* **DATA SECTION**
########
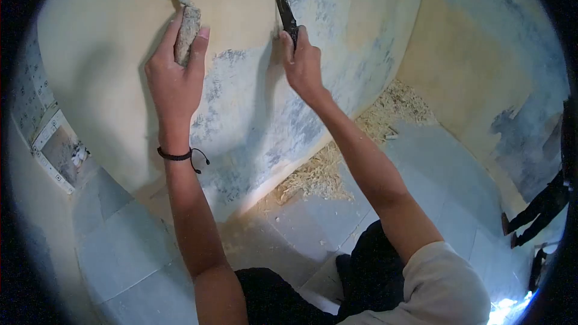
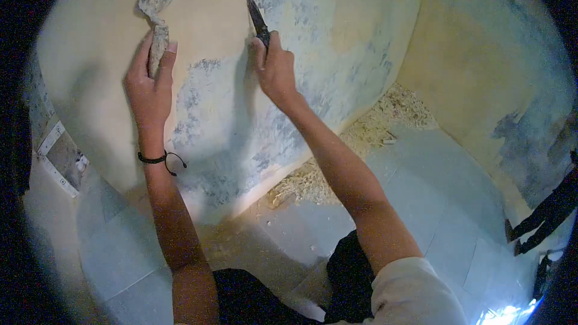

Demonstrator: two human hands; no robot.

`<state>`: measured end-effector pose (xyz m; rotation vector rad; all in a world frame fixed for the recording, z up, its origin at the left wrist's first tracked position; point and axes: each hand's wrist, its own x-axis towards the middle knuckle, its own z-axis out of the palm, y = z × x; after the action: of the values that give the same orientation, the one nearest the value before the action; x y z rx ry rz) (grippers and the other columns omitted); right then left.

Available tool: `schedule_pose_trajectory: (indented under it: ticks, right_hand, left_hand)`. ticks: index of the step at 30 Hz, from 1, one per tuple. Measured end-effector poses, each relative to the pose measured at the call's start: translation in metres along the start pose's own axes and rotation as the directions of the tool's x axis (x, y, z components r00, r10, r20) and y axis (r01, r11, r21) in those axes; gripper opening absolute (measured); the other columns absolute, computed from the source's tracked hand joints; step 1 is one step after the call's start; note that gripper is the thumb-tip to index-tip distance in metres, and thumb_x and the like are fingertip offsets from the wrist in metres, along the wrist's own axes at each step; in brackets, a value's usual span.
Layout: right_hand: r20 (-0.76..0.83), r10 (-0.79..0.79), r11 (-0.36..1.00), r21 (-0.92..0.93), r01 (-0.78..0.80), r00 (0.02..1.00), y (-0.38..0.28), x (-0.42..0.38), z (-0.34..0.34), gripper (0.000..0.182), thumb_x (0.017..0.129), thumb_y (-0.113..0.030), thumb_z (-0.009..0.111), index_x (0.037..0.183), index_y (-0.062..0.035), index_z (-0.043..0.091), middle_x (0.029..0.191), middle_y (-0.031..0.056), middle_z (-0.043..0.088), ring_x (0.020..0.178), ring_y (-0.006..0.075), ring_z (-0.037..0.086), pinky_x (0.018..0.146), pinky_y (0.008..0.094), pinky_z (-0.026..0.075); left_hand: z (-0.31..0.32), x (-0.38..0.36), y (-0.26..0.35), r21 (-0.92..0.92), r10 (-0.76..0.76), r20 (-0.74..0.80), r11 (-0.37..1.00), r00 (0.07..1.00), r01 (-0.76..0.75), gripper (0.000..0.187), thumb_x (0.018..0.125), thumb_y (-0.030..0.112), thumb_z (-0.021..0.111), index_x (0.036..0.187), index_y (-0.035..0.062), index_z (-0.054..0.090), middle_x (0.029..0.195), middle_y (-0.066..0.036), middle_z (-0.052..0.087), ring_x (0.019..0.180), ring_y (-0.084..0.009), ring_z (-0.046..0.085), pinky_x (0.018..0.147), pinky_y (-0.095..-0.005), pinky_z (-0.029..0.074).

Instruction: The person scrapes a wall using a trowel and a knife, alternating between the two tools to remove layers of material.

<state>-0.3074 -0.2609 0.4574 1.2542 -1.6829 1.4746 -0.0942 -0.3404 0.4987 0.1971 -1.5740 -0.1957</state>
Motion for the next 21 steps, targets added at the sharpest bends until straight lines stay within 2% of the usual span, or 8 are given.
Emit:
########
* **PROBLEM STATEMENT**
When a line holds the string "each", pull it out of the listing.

* **ANSWER AREA**
`<state>`: measured end-effector pose (xyz m; rotation vector rad; all in a world frame fixed for the recording, z up, its origin at the left wrist's first tracked position; point and axes: each hand's wrist, its own x-axis towards the middle knuckle, its own z-axis out of the palm, y = z × x; after the action: of the values that give the same orientation, the one nearest the value before the action; x y z rx ry rz) (grippers and the other columns omitted); right then left.
Available tool: `schedule_pose_trajectory: (indented under it: ticks, right_hand, left_hand)`. ticks: index of the step at 30 Hz, from 1, one per tuple. Measured end-effector poses, each relative to the pose measured at the call's start: translation in metres along the start pose's own axes and rotation as the directions of the tool's x axis (x, y, z components r00, r10, r20) and y axis (r01, r11, r21) in those axes; gripper opening absolute (measured); the other columns absolute, computed from the source's tracked hand joints; step 1 is one step after the call's start; note that gripper is the thumb-tip to index-tip distance in metres, and thumb_x and the like are fingertip offsets from the wrist in metres, along the wrist's own axes at each step; in brackets, a value's usual span.

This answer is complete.